### What is expected
From the first line to the last, print the data exactly.

- - -

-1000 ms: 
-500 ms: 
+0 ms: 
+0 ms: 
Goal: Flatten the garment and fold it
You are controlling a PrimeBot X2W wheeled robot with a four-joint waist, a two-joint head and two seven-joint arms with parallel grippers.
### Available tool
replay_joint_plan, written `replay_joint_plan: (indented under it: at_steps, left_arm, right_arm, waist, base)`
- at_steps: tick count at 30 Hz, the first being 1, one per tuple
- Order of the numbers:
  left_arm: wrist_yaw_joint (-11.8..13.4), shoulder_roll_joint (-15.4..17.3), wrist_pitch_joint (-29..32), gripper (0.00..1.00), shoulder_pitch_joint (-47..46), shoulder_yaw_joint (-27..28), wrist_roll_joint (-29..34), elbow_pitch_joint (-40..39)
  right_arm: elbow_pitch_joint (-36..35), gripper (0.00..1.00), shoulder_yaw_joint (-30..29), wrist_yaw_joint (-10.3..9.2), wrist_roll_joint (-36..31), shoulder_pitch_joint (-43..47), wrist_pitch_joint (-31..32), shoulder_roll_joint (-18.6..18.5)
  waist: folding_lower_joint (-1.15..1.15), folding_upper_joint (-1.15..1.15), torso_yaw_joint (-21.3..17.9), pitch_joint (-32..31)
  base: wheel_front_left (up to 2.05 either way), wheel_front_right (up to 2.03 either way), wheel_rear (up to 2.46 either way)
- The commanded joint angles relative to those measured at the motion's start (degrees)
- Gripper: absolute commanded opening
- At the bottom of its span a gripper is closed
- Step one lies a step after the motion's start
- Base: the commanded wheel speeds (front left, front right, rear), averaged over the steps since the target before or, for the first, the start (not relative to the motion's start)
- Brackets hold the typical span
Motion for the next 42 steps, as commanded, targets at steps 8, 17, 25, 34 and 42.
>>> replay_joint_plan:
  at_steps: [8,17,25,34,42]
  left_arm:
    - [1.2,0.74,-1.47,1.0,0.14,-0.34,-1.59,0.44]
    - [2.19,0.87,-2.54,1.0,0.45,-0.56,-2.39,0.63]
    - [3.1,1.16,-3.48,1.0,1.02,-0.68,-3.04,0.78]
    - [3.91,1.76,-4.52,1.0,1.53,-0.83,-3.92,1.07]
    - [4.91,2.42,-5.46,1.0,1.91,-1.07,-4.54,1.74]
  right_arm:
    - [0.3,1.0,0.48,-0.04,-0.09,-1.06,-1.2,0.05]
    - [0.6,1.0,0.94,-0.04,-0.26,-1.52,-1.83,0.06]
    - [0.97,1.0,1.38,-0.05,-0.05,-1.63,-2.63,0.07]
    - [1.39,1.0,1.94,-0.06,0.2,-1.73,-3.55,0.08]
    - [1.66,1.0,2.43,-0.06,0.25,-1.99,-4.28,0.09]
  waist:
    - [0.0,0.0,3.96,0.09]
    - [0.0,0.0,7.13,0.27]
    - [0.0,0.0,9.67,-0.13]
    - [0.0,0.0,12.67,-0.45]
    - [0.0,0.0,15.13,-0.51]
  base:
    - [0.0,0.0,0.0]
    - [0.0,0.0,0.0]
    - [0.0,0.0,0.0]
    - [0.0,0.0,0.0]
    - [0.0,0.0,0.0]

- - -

### Answer to this task
-1000 ms: 
-500 ms: 
+0 ms: 
+0 ms: 
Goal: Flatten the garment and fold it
You are controlling a PrimeBot X2W wheeled robot with a four-joint waist, a two-joint head and two seven-joint arms with parallel grippers.
### Available tool
replay_joint_plan, written `replay_joint_plan: (indented under it: at_steps, left_arm, right_arm, waist, base)`
- at_steps: tick count at 30 Hz, the first being 1, one per tuple
- Order of the numbers:
  left_arm: wrist_yaw_joint (-11.8..13.4), shoulder_roll_joint (-15.4..17.3), wrist_pitch_joint (-29..32), gripper (0.00..1.00), shoulder_pitch_joint (-47..46), shoulder_yaw_joint (-27..28), wrist_roll_joint (-29..34), elbow_pitch_joint (-40..39)
  right_arm: elbow_pitch_joint (-36..35), gripper (0.00..1.00), shoulder_yaw_joint (-30..29), wrist_yaw_joint (-10.3..9.2), wrist_roll_joint (-36..31), shoulder_pitch_joint (-43..47), wrist_pitch_joint (-31..32), shoulder_roll_joint (-18.6..18.5)
  waist: folding_lower_joint (-1.15..1.15), folding_upper_joint (-1.15..1.15), torso_yaw_joint (-21.3..17.9), pitch_joint (-32..31)
  base: wheel_front_left (up to 2.05 either way), wheel_front_right (up to 2.03 either way), wheel_rear (up to 2.46 either way)
- The commanded joint angles relative to those measured at the motion's start (degrees)
- Gripper: absolute commanded opening
- At the bottom of its span a gripper is closed
- Step one lies a step after the motion's start
- Base: the commanded wheel speeds (front left, front right, rear), averaged over the steps since the target before or, for the first, the start (not relative to the motion's start)
- Brackets hold the typical span
Motion for the next 42 steps, as commanded, targets at steps 8, 17, 25, 34 and 42.
>>> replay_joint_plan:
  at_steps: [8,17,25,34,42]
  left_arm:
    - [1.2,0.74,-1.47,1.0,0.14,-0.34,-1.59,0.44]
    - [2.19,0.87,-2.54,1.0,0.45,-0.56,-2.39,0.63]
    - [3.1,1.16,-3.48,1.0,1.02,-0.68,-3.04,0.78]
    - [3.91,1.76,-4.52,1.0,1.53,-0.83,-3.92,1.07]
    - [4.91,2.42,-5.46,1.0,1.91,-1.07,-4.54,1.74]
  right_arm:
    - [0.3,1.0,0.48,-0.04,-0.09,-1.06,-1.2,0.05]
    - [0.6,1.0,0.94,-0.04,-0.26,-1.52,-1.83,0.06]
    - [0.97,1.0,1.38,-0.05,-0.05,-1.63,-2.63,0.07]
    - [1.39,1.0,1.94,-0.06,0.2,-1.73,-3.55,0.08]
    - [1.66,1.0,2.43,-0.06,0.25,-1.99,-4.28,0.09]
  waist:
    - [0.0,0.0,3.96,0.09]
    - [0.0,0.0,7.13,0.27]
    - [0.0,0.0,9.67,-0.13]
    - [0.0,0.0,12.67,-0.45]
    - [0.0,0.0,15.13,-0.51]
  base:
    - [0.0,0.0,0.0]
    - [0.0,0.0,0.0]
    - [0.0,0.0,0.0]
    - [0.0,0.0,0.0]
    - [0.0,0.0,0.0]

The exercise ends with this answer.